(WHAT THE EXERCISE ASKS): Wherever the string "green" occurs in a line of these records, report that line.

(RECORDS FOR THE TASK):
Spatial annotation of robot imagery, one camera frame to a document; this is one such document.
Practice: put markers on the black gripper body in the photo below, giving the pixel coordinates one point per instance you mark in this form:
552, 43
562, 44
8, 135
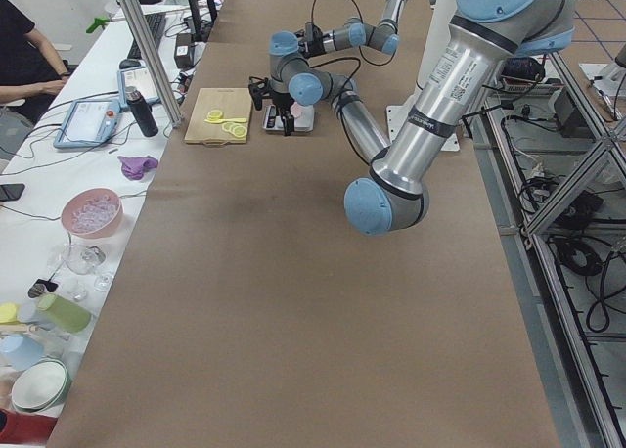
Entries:
281, 100
319, 42

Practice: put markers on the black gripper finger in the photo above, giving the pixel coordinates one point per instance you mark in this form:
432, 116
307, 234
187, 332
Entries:
257, 95
288, 122

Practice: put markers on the pink plastic cup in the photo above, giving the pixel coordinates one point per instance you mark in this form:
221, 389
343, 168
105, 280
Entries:
296, 110

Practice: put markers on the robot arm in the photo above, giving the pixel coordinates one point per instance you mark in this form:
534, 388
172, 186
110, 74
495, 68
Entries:
483, 34
382, 37

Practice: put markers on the digital kitchen scale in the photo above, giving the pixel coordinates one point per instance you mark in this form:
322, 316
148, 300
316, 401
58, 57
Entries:
303, 120

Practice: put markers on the yellow cup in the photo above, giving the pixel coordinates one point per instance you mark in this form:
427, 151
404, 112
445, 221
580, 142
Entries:
8, 313

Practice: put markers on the light blue cup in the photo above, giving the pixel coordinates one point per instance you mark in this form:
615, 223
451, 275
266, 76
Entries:
21, 351

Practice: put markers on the wooden cutting board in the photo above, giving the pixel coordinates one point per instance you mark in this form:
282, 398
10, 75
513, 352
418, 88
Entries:
234, 102

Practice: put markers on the lemon slice by knife tip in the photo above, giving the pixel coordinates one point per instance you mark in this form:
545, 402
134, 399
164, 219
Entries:
214, 115

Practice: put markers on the yellow plastic knife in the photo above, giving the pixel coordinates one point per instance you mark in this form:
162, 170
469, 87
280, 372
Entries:
225, 120

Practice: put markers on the black water bottle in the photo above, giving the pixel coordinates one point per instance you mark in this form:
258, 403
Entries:
141, 111

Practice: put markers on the teach pendant far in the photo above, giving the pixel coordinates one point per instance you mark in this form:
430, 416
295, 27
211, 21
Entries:
139, 78

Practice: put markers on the teach pendant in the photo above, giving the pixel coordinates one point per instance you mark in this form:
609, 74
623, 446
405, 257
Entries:
88, 123
139, 78

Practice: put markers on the purple cloth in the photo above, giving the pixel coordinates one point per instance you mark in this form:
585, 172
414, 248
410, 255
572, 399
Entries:
134, 168

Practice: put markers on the teach pendant near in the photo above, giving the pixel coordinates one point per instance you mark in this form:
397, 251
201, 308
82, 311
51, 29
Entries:
88, 123

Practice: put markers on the pink bowl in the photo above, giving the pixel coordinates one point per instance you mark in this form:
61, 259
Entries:
93, 214

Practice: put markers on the seated person black shirt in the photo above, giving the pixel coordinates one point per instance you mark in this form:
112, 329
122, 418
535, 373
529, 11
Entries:
31, 68

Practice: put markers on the clear glass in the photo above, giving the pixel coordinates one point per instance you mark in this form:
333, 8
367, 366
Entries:
82, 259

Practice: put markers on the green bottle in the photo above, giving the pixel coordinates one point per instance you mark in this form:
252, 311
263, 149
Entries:
65, 314

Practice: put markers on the white green rimmed bowl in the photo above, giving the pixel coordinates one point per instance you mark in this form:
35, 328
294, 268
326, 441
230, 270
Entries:
41, 387

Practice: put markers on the lemon slice near handle end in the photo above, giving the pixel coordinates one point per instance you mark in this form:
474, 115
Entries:
241, 134

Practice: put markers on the aluminium frame post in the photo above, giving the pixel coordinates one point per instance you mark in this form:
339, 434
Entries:
140, 31

(RESPONSE BELOW):
Practice: put markers on the green bottle in the photo above, giving the pixel coordinates one point per instance you mark in this form:
Practice: put markers on the white green rimmed bowl in the photo above, giving the pixel coordinates one point per instance you mark in this form:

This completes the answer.